= Disciples of Christ Historical Society =

Disciples of Christ Historical Society is the official archives for congregations of the Stone-Campbell Movement, also known as the Restoration Movement. The Society is incorporated as a general ministry of the Christian Church (Disciples of Christ) and serves all three branches (called "streams") of the Movement: the Churches of Christ, Christian churches and churches of Christ, and the Disciples.

The Stone-Campbell Movement began on the Appalachian frontier in the early 1800s and is named for the men recognized as its founders and early leaders, Barton Warren Stone (1772–1844) and Alexander Campbell (1788–1866).

==History==
Disciples of Christ Historical Society was founded in 1941 and, from 1952 to 2015, was located in Nashville, Tennessee, where the Society was housed in the Thomas W. Phillips Memorial Archives, built in 1958 and placed on the National Register of Historic Places in 2006. The building is remarkable for its late Gothic Revival limestone façade and numerous stained glass windows.

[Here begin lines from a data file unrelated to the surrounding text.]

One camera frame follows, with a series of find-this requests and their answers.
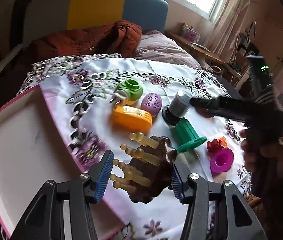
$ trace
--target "person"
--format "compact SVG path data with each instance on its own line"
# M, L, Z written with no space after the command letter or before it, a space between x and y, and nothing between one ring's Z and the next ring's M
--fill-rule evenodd
M246 130L241 130L240 136L246 138ZM259 167L258 154L252 150L252 143L244 139L241 148L244 150L246 170L256 171ZM268 239L283 240L283 140L264 145L259 151L264 157L276 158L277 178L262 199L250 195L247 201L262 224Z

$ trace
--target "decorated egg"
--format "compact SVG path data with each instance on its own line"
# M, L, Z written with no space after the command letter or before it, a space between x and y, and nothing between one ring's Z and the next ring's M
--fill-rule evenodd
M141 109L149 112L152 117L156 116L162 107L163 101L159 94L149 93L141 102Z

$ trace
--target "green plastic object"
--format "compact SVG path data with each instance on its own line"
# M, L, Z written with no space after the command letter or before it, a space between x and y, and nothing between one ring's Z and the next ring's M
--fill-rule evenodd
M195 149L207 141L207 137L199 137L195 129L186 118L182 118L175 126L175 134L179 141L178 153Z
M128 101L137 101L143 93L143 88L134 79L127 79L121 82L116 90L123 90L128 95Z

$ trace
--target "wooden desk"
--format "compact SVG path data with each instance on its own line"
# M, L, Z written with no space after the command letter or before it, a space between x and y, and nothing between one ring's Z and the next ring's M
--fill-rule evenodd
M220 59L219 57L217 57L216 55L214 55L210 51L207 51L205 49L202 49L202 48L192 44L189 40L186 40L185 38L183 38L183 37L181 37L181 36L179 36L175 33L165 31L165 35L168 38L171 38L174 41L179 42L182 45L186 46L188 49L190 49L191 54L194 55L195 57L204 57L205 59L211 60L211 61L217 63L217 65L222 66L224 69L226 69L234 77L236 77L238 79L241 77L241 74L239 74L238 72L233 70L225 61L223 61L222 59Z

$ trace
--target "tablecloth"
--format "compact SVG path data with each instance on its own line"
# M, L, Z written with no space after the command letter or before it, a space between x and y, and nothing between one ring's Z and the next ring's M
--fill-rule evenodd
M20 92L40 83L48 108L64 143L68 146L74 161L81 171L98 162L106 149L114 157L129 163L131 157L120 149L120 144L137 148L131 141L131 131L114 126L109 116L112 106L109 99L116 85L126 78L133 78L143 87L143 97L155 92L162 97L163 106L168 105L178 90L190 92L193 96L214 98L229 96L223 86L211 74L185 65L174 65L149 60L122 59L119 54L58 57L34 64L34 71L28 74ZM245 194L250 188L250 174L243 164L241 138L238 132L243 124L222 117L204 118L194 108L185 116L200 137L212 141L226 137L229 148L234 152L232 168L213 177L206 143L195 150L179 154L178 160L188 165L208 181L232 180ZM172 146L177 143L161 113L153 118L148 136L167 136ZM114 166L112 173L123 176ZM114 239L179 239L188 205L181 205L173 191L168 188L150 203L132 203L127 192L114 189L109 181L103 200L126 224ZM213 202L210 214L213 213Z

In 2016, DCHS moved to a new office/meeting space in Bethany, West Virginia. The modern archival facility is adjacent to the grounds of Bethany College and the historic Campbell mansion. The location hails back to the importance spiritual ancestors, Alexander & Thomas Campbell, placed on education. Relocation of the Disciples of Christ Historical Society to Bethany offers opportunities for student-workers, the use of Historic Bethany and classroom-laboratory partnerships in church history and library science

==Holdings==
The Society holds the historic records of approximately 23,000 congregations, 40,000 bibliographic files, as well as personal papers of 35,000 members of the denomination. The archives also house over 300,000 historic photographs. Among its more unusual holdings is a necklace made of leopard’s teeth from the Belgian Congo (now the Democratic Republic of the Congo), brought to the United States by Disciples missionary Royal J. Dye.

In 2006, the Society partnered with the Christian Board of Publications to underwrite the publication of the first-ever global history of the Stone-Campbell tradition.

In 2008, the Society opened a public exhibit hall to highlight and interpret its collections.

In 2011, the Society established a collection of local church cookbooks in a new effort to depict local church history.